Giarre, l'ospedale, le aspirazioni e la realtà

Oggi il governatore Musumeci in conferenza stampa con l'assessore Armao ha illustrato la drammatica situazione delle casse regionali. Nel tg regionale della Rai sentivo che la regione ha 8 miliardi di debiti di cui 3 con lo Stato e 5 con le banche. La strategia che si intende portare avanti è quella di trattare con lo Stato (con le banche temo non ci sia molto da trattare), il blocco delle assunzioni e altre azioni. In questo contesto mi pare difficile che il pronto soccorso di Giarre possa essere riaperto. Su La Sicilia di oggi ho letto del depotenziamento dell'ospedale (udite udite) di Bronte. E neanche quello di Paternò credo stia tanto bene. Credo che per un assessore alla salute o per il governatore muoversi in questo settore sia una terreno minato e ragionevolmente per incrementare qualcosa da qualche parte dovrebbe toglierla da qualche altra parte.

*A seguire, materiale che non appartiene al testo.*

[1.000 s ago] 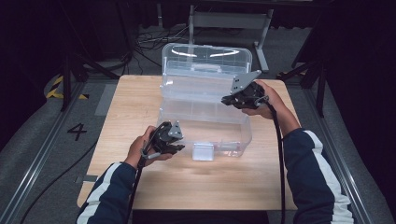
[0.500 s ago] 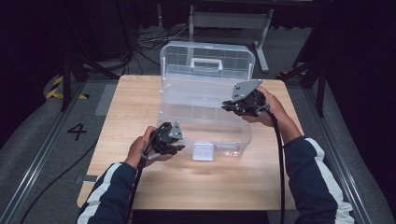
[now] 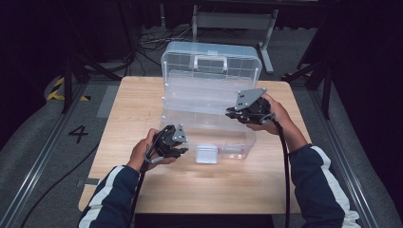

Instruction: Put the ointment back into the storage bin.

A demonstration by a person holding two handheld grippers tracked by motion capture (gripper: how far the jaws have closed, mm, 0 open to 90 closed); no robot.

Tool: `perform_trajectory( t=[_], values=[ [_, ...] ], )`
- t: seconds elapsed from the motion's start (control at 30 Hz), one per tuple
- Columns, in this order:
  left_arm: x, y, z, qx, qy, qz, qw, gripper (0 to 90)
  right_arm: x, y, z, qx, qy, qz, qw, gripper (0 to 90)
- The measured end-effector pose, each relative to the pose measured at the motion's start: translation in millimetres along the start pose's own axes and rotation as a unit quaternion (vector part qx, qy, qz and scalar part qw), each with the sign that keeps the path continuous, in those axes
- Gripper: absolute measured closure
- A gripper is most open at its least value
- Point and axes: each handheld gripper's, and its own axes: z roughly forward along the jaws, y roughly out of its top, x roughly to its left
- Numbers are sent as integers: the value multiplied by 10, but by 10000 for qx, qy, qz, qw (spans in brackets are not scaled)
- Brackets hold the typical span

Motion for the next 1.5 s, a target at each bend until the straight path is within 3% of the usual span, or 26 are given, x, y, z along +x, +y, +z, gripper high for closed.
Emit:
perform_trajectory(
  t=[0.53, 0.7, 0.97, 1.1, 1.23, 1.5],
  values=[
    [20, -3, -14, -42, -99, 22, 9999, 642, 131, -109, 5, -304, -66, 210, 9993, 801],
    [12, -4, -96, -319, -130, 71, 9994, 706, 165, -146, 5, -388, -40, 316, 9987, 802],
    [34, -34, -168, -481, -134, -11, 9988, 679, 196, -189, 3, -498, -19, 397, 9980, 802],
    [31, -39, -183, -440, -69, 15, 9990, 670, 200, -197, 4, -524, -31, 436, 9977, 801],
    [44, -62, -283, -823, -235, -139, 9962, 667, 209, -204, 3, -538, -54, 448, 9975, 799],
    [28, -91, -443, -1006, -158, -73, 9948, 668, 222, -211, 0, -535, -79, 444, 9975, 795]
  ],
)
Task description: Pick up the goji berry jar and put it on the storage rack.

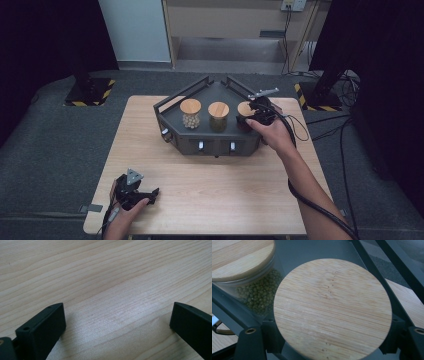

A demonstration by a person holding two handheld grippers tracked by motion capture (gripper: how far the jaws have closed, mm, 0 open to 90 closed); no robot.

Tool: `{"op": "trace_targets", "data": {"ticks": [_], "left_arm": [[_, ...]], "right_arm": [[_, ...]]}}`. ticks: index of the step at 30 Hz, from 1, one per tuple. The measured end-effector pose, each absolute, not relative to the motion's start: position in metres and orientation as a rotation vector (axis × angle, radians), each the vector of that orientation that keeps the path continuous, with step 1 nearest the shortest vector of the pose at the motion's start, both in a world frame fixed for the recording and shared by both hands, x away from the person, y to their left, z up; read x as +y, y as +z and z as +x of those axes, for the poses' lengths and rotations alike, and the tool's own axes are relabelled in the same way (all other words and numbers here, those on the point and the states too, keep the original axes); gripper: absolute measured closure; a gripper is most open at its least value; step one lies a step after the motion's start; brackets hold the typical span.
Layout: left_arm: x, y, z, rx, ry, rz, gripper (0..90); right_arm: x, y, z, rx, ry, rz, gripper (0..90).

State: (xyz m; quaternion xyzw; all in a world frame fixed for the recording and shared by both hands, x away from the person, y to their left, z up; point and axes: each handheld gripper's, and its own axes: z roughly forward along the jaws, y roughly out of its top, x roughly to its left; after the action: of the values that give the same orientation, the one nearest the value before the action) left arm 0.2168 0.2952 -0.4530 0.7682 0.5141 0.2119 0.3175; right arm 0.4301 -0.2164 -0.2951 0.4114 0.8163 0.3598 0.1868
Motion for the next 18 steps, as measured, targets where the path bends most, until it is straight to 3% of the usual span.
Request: {"op": "trace_targets", "data": {"ticks": [13,18], "left_arm": [[0.2953,-0.4531,0.2168,1.352,0.557,2.022,0.0],[0.2953,-0.4530,0.2168,1.352,0.557,2.022,0.0]], "right_arm": [[-0.2196,-0.2991,0.4283,2.288,1.037,1.153,25.4],[-0.2254,-0.3018,0.4268,2.285,1.089,1.161,15.4]]}}
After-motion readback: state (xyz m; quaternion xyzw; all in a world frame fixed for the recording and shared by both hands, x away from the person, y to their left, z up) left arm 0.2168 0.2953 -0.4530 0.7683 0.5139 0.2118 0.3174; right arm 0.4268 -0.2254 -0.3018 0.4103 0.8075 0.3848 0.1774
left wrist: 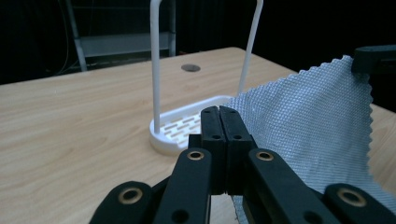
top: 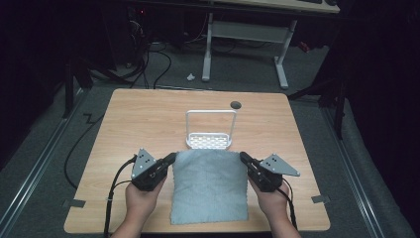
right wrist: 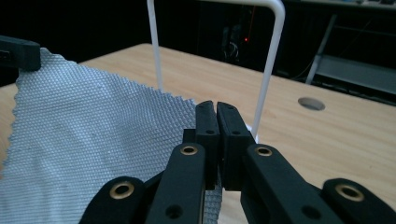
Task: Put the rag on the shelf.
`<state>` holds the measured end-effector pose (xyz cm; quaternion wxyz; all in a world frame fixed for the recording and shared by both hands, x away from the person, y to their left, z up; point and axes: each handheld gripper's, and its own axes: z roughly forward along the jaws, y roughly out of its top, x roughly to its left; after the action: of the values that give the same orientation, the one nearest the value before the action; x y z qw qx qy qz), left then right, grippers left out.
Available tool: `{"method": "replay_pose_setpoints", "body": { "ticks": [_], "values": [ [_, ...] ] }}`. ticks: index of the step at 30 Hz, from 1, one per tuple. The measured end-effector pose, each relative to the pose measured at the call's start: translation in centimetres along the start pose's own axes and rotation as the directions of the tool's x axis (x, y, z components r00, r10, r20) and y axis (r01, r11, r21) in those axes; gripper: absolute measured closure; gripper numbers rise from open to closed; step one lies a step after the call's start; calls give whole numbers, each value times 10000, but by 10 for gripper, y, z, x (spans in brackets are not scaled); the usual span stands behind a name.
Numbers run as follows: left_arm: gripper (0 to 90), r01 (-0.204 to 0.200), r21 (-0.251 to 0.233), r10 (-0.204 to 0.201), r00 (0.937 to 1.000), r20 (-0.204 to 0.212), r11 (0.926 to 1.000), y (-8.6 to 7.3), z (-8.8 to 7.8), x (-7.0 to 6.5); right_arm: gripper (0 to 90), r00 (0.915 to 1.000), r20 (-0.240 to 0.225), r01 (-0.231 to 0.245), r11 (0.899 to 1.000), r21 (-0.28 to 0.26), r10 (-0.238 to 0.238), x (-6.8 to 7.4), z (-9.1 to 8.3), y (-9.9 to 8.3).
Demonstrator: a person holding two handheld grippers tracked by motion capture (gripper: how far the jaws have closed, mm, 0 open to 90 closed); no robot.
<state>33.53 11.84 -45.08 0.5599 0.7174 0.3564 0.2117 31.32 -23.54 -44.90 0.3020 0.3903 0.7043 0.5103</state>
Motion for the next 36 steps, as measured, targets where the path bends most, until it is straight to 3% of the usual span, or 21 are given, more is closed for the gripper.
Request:
{"method": "replay_pose_setpoints", "body": {
  "ticks": [12,21,27,36],
  "values": [
    [896,-237,-906,220,9996,-197,9956,41,0,4,891,9996,284,104,9950,-993,-76,-8,-8,37],
    [897,-573,-1484,514,9977,-435,9873,77,-6,10,891,9993,336,209,9878,-1541,-159,-12,-11,68],
    [897,-814,-1767,714,9955,-620,9809,100,-10,15,891,9980,438,531,9822,-1800,-460,-14,-12,91],
    [898,-1088,-1794,950,9919,-839,9778,112,-6,17,892,9976,522,545,9800,-1912,-453,-19,-7,107]
  ]
}}
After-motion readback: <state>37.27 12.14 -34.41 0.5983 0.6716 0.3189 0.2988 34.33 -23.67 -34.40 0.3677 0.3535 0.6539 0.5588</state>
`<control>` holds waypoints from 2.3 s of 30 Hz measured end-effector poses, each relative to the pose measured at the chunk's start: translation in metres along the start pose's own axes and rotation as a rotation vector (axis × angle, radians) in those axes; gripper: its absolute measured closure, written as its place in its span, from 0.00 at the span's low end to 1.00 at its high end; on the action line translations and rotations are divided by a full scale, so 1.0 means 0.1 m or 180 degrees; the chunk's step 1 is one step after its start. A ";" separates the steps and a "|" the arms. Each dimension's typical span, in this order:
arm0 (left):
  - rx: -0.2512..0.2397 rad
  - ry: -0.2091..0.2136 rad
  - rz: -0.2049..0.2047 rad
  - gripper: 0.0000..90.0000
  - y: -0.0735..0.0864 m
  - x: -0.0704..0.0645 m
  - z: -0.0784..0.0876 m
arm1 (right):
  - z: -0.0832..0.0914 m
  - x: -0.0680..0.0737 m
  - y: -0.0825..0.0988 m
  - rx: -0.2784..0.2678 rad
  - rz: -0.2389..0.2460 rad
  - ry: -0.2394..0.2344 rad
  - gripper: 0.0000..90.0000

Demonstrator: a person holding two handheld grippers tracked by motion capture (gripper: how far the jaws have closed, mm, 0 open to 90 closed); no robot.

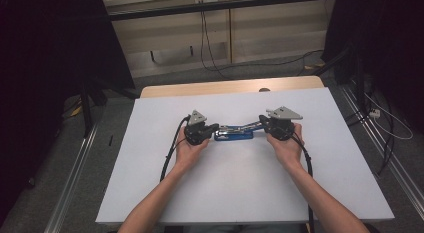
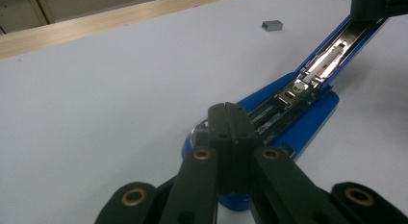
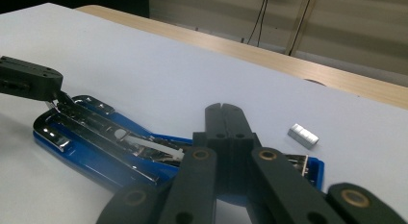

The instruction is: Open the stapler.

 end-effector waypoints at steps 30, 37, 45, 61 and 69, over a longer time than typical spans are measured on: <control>-0.0050 0.0052 0.0114 0.99 -0.03 0.00 0.02 | 0.03 -0.12 0.17 0.0182 -0.0092 -0.0016 1.00; -0.0092 0.0082 0.0141 0.94 -0.06 -0.02 0.03 | 0.01 -0.12 0.18 0.0193 -0.0102 -0.0031 1.00; -0.0095 0.0092 0.0099 0.88 -0.07 -0.05 0.04 | 0.03 -0.12 0.18 0.0163 -0.0127 -0.0073 1.00; -0.0151 0.0065 0.0055 0.54 -0.11 -0.03 0.15 | 0.09 -0.14 0.15 0.0019 -0.0226 -0.0170 0.91; -0.0108 -0.0130 0.0073 0.29 -0.14 0.00 0.21 | 0.11 -0.12 0.13 -0.0035 -0.0243 -0.0260 0.72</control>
Point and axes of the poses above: each handheld gripper's, and its own axes: z roughly backward along the jaws, y roughly out of its underside, x roughly to its left, the point moved 3 cm from there along -z, roughly forward along the jaws, and after that the axes turned 4 degrees about -y, right-handed, at the moved point
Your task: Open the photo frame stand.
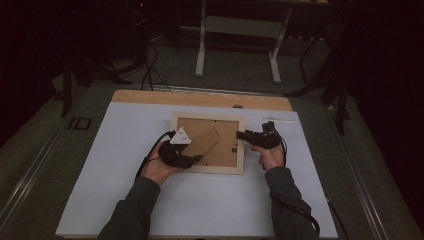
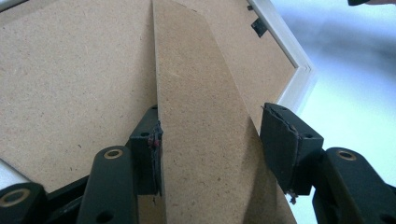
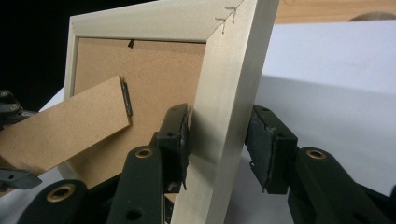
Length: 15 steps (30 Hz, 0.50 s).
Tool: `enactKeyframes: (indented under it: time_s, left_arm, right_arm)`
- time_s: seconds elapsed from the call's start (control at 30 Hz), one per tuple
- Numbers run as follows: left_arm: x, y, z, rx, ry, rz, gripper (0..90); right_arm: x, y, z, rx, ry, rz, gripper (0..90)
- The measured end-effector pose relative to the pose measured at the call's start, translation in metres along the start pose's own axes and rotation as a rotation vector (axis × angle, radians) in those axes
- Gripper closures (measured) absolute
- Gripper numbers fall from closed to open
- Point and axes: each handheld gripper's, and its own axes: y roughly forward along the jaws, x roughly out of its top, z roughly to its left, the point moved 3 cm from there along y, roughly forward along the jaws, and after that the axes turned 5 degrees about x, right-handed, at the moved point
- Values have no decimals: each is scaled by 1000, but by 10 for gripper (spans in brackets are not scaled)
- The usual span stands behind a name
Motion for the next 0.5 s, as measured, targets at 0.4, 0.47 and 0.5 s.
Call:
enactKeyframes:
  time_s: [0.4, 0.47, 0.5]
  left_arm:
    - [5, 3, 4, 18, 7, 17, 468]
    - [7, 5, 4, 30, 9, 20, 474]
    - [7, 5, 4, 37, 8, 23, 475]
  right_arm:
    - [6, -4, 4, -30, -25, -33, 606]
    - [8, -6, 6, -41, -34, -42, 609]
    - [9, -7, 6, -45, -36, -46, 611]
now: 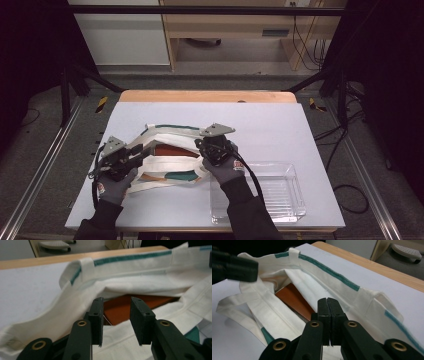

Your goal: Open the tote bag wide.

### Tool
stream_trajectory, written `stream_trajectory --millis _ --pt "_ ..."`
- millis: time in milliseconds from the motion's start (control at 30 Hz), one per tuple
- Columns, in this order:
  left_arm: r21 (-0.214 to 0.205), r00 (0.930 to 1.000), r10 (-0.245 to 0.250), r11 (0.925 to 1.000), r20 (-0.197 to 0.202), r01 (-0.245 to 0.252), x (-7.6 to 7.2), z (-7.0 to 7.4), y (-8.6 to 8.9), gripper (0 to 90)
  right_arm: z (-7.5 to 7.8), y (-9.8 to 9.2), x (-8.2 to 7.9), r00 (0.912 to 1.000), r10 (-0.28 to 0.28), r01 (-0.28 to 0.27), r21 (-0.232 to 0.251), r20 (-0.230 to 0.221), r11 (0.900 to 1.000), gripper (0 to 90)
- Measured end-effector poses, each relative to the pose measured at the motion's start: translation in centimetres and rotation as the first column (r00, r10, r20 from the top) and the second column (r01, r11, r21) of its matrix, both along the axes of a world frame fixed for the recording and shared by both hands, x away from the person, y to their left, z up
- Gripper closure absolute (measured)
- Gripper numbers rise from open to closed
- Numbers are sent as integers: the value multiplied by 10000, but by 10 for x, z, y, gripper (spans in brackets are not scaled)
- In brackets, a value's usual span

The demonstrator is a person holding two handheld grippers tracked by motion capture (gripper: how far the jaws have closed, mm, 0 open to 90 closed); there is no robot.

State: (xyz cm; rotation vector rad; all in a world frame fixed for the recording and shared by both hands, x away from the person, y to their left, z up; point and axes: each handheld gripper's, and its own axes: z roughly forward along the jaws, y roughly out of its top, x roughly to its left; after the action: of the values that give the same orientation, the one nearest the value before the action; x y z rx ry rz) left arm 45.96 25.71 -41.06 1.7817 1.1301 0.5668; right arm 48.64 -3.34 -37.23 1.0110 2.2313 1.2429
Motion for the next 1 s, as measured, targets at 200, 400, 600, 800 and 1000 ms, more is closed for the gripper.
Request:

Per "noi che abbiamo a cuore Giarre" il punto non è riavere quanto avevamo prima (che era un pronto soccorso messo male e in cui la salute dei pazienti non era garantita), ma riavere un servizio migliore di quello di prima e per questo ci vuole un investimento significativo e soprattutto del personale che per essere presente a Giarre, allo stato attuale, dovrebbe essere tolto da altre parti. La vedo dura.
Con questo non voglio dire che la battaglia per il diritto alla salute non debba essere portata avanti ma che risultati se ne potranno vedere molto in là, TRA ANNI, se mai ve ne saranno e se la situazione della regione migliorerà. Forse una sentenza del Tribunale ordinario (c'è una causa in corso contro la chiusura del pronto soccorso portata avanti dalle associazioni) potrebbe dare una marcia in più. O forse no.
Questo è quello che penso e tutte le speculazioni politiche sull'ospedale non m'interessano. Mi potrei ricredere solo davanti a fatti compiuti.
Piuttosto la popolazione dovrebbe seguire di più la politica regionale e non essere così miope da non riuscire a vedere aldilà del proprio naso. Ma data l'affluenza alle urne dello scorso novembre non m'illudo.